- **ASSIGNMENT**
Repeat the entire listing exactly. Omit all pictures.

- **DATASET CONTENT**
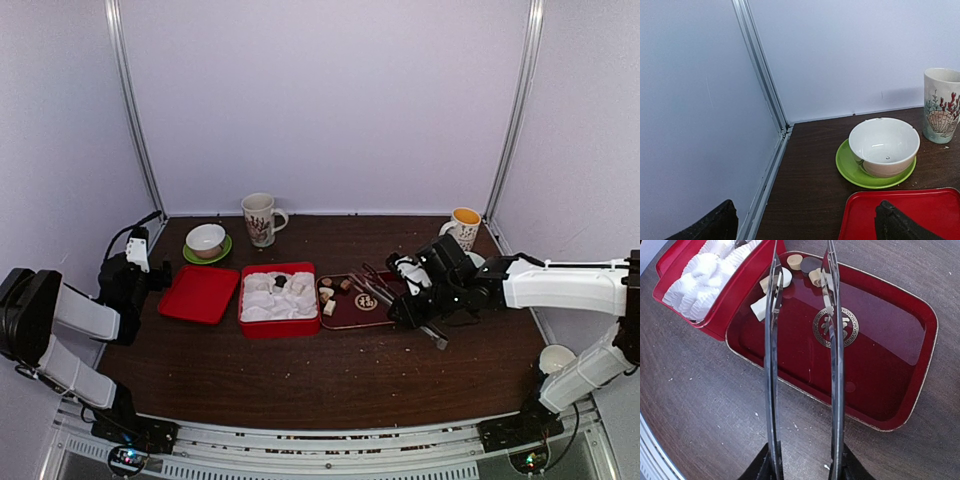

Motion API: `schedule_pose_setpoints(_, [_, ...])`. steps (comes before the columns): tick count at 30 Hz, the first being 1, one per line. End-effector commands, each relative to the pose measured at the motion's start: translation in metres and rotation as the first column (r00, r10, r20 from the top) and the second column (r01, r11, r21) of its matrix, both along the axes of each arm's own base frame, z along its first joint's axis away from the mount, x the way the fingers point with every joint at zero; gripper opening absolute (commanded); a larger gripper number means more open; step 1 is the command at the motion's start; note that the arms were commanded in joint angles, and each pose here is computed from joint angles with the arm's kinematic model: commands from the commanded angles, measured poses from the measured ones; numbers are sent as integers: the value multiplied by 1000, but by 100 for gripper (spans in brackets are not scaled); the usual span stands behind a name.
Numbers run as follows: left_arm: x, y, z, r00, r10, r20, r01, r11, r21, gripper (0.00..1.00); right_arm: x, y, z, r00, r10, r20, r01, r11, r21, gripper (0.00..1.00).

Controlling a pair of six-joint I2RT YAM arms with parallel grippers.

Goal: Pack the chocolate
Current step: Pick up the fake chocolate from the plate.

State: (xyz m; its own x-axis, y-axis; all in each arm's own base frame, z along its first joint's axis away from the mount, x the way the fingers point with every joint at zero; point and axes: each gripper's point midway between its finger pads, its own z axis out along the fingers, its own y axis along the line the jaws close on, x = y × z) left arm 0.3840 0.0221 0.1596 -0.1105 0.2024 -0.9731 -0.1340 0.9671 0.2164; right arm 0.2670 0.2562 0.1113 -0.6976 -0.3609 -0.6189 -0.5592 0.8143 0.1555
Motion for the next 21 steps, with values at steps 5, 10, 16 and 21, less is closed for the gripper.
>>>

- **WRITTEN RESPONSE**
Motion API: `schedule_pose_setpoints(_, [_, ...])`. steps (comes before the columns): tick count at 30 Hz, the first being 1, one per line. End-effector commands, each relative to the pose measured at the motion's start: translation in metres and rotation as the first column (r00, r10, r20 from the top) and the second column (r01, r11, r21) of its matrix, both along the axes of each arm's own base frame, z along its first joint's axis away from the mount, x the way the fingers point with every joint at zero; gripper opening absolute (commanded); a larger gripper number means more open; step 1 is the command at the motion's start; note that the arms were commanded in joint angles, and each pose here is computed from joint angles with the arm's kinematic model: commands from the commanded angles, measured poses from the measured ones; numbers are sent as integers: the value multiplied by 1000, but by 100 for gripper (spans in brackets are not scaled); the usual span stands behind a name.
Numbers run as follows: left_arm: x, y, z, r00, r10, r20, r01, r11, r21, gripper (0.00..1.00); right_arm: x, y, z, r00, r10, r20, r01, r11, r21, gripper (0.00..1.00).

Controlling a pair of six-joint I2RT YAM arms with parallel grippers.

Goal: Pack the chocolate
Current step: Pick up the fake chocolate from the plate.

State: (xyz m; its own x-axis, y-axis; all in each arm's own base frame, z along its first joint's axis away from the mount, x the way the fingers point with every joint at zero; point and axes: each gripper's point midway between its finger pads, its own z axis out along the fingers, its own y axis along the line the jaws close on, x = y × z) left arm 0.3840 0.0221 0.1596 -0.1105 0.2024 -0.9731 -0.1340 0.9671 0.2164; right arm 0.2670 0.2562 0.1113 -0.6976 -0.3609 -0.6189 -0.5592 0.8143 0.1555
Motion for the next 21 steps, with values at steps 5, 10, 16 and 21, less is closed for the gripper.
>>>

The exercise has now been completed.